» **Your task**:
The line containing "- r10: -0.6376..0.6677" marks where copying starts, so set down that line and each one after it exactly, through the end of the records.
___ Data records ___
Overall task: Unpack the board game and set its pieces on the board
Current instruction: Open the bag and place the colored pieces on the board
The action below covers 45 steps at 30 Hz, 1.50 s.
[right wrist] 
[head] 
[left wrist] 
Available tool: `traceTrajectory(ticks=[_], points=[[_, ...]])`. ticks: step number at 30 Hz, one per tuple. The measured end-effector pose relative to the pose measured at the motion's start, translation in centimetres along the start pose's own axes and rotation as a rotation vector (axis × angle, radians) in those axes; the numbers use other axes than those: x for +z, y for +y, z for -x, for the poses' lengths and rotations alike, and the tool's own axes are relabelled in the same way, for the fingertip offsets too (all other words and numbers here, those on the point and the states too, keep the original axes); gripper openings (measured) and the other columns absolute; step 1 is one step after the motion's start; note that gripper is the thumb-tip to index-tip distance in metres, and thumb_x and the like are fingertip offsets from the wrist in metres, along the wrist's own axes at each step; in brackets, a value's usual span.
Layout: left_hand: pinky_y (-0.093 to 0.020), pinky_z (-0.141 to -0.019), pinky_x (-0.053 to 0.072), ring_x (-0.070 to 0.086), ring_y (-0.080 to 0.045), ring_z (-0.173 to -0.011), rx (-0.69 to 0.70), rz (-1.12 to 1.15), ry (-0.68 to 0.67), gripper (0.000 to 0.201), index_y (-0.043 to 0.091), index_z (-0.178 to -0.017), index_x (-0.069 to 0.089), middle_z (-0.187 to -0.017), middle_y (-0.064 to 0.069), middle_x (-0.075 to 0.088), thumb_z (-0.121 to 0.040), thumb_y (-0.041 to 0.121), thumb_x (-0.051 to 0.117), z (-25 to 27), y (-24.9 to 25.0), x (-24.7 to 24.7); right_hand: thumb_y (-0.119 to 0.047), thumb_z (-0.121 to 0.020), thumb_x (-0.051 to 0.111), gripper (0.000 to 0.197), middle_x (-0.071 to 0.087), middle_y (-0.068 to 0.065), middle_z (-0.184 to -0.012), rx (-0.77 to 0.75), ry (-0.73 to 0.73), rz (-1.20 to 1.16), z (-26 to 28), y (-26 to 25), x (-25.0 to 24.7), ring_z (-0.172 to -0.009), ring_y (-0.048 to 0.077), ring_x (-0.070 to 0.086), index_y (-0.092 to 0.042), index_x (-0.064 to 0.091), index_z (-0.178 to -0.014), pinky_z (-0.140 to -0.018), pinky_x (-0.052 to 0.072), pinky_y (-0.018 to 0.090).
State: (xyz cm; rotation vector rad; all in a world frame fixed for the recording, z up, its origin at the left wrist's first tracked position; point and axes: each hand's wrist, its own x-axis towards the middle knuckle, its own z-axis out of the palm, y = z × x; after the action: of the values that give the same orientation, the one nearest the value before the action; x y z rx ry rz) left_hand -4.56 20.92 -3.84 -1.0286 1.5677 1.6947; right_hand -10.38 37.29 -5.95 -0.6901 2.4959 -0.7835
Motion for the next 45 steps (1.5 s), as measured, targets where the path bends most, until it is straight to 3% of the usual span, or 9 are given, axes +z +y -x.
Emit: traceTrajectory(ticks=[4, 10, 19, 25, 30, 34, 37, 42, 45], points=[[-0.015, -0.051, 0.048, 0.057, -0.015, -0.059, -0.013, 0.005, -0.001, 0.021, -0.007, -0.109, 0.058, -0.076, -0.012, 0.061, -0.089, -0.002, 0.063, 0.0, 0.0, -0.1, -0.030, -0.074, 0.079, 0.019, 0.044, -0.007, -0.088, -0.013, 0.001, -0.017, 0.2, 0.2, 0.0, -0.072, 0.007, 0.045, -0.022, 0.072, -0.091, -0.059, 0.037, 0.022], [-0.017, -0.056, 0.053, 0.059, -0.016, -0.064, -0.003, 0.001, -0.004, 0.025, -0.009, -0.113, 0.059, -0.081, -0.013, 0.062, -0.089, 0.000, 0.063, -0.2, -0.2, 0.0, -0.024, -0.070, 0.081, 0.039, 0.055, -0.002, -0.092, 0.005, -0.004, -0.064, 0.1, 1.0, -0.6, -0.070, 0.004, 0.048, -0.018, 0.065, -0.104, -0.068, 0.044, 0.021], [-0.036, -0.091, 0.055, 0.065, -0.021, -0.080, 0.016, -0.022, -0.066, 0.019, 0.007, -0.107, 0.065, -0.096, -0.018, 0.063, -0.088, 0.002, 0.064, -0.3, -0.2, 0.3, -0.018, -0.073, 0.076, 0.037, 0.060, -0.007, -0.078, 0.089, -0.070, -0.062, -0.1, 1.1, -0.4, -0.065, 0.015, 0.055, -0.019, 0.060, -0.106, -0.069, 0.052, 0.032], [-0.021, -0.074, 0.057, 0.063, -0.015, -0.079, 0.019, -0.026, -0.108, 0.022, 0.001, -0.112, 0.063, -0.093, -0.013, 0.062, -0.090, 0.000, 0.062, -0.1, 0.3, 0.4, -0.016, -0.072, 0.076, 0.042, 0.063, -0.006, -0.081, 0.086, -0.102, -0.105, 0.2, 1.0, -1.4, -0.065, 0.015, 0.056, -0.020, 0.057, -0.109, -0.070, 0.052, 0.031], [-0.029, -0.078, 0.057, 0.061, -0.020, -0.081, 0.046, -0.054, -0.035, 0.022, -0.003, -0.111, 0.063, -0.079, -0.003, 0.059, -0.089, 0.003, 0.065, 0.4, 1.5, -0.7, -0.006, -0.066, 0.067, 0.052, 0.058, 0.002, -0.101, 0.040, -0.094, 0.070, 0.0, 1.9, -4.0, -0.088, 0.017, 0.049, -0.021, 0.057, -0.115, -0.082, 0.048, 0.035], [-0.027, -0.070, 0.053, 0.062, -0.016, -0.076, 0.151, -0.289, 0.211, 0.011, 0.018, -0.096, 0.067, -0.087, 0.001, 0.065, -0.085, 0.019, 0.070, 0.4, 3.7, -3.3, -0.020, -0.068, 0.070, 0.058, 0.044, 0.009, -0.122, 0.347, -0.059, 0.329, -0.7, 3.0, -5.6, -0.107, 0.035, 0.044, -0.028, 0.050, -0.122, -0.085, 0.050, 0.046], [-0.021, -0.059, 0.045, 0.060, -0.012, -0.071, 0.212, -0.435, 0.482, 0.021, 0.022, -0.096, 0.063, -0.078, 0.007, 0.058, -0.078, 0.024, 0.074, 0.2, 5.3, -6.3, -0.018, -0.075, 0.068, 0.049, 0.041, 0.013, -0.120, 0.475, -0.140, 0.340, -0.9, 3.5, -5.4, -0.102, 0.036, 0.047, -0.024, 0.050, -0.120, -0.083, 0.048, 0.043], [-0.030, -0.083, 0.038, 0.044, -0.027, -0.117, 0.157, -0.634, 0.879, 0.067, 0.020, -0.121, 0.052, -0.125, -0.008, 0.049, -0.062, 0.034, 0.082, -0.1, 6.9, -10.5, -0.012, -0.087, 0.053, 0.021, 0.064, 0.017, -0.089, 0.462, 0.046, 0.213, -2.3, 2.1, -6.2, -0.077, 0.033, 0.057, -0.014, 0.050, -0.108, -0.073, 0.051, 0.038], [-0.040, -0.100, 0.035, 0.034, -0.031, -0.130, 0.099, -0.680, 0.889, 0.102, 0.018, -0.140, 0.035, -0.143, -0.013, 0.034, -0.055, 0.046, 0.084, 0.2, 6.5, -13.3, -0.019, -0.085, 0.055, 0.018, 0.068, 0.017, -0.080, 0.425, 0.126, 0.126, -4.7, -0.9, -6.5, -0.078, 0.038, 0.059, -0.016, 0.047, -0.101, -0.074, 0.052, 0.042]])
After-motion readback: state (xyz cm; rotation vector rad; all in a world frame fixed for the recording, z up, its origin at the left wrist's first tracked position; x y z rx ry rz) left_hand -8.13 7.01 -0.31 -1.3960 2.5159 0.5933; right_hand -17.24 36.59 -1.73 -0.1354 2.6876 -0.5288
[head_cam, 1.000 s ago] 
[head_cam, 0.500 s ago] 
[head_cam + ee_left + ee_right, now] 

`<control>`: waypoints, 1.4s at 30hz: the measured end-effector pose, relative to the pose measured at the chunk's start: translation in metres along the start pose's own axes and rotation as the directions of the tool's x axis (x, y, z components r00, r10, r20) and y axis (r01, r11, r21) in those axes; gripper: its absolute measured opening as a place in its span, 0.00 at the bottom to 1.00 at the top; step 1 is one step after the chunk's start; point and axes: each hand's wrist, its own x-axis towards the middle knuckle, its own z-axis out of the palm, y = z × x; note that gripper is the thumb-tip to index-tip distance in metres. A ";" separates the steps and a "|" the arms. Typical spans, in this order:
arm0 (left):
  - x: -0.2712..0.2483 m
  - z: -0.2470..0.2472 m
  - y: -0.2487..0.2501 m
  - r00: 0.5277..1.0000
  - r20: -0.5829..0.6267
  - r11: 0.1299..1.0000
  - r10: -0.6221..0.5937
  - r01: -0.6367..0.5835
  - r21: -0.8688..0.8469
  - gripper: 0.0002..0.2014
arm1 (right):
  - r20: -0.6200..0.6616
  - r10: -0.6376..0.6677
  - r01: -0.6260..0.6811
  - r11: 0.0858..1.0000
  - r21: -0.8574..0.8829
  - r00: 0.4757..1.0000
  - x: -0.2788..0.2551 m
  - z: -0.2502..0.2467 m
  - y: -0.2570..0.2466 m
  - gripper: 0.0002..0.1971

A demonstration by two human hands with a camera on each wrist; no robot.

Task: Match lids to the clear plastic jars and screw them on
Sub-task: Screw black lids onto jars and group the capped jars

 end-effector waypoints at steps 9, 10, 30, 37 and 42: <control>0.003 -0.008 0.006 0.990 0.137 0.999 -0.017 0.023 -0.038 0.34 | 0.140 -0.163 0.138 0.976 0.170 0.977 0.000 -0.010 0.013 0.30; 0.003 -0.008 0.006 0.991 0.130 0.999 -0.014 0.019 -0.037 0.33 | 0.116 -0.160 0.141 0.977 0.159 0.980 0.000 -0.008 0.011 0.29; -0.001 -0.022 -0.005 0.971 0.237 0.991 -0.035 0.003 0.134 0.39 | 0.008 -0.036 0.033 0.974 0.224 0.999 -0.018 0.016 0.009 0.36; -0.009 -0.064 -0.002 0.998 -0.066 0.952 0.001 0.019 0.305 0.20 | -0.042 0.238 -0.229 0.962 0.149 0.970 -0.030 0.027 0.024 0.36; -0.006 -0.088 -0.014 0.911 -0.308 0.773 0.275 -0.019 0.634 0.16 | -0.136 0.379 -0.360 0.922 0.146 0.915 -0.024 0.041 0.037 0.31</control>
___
» **Written answer**:
  - r10: -0.6376..0.6677
  - r01: -0.6260..0.6811
  - r11: 0.0858..1.0000
  - r21: -0.8574..0.8829
  - r00: 0.4757..1.0000
  - x: -0.2788..0.2551 m
  - z: -0.2502..0.2467 m
  - y: -0.2570..0.2466 m
  - gripper: 0.0002..0.1971

A demonstration by two human hands with a camera on each wrist; no robot.

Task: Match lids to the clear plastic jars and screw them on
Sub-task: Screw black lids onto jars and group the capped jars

 end-effector waypoints at steps 9, 10, 30, 37 and 42: <control>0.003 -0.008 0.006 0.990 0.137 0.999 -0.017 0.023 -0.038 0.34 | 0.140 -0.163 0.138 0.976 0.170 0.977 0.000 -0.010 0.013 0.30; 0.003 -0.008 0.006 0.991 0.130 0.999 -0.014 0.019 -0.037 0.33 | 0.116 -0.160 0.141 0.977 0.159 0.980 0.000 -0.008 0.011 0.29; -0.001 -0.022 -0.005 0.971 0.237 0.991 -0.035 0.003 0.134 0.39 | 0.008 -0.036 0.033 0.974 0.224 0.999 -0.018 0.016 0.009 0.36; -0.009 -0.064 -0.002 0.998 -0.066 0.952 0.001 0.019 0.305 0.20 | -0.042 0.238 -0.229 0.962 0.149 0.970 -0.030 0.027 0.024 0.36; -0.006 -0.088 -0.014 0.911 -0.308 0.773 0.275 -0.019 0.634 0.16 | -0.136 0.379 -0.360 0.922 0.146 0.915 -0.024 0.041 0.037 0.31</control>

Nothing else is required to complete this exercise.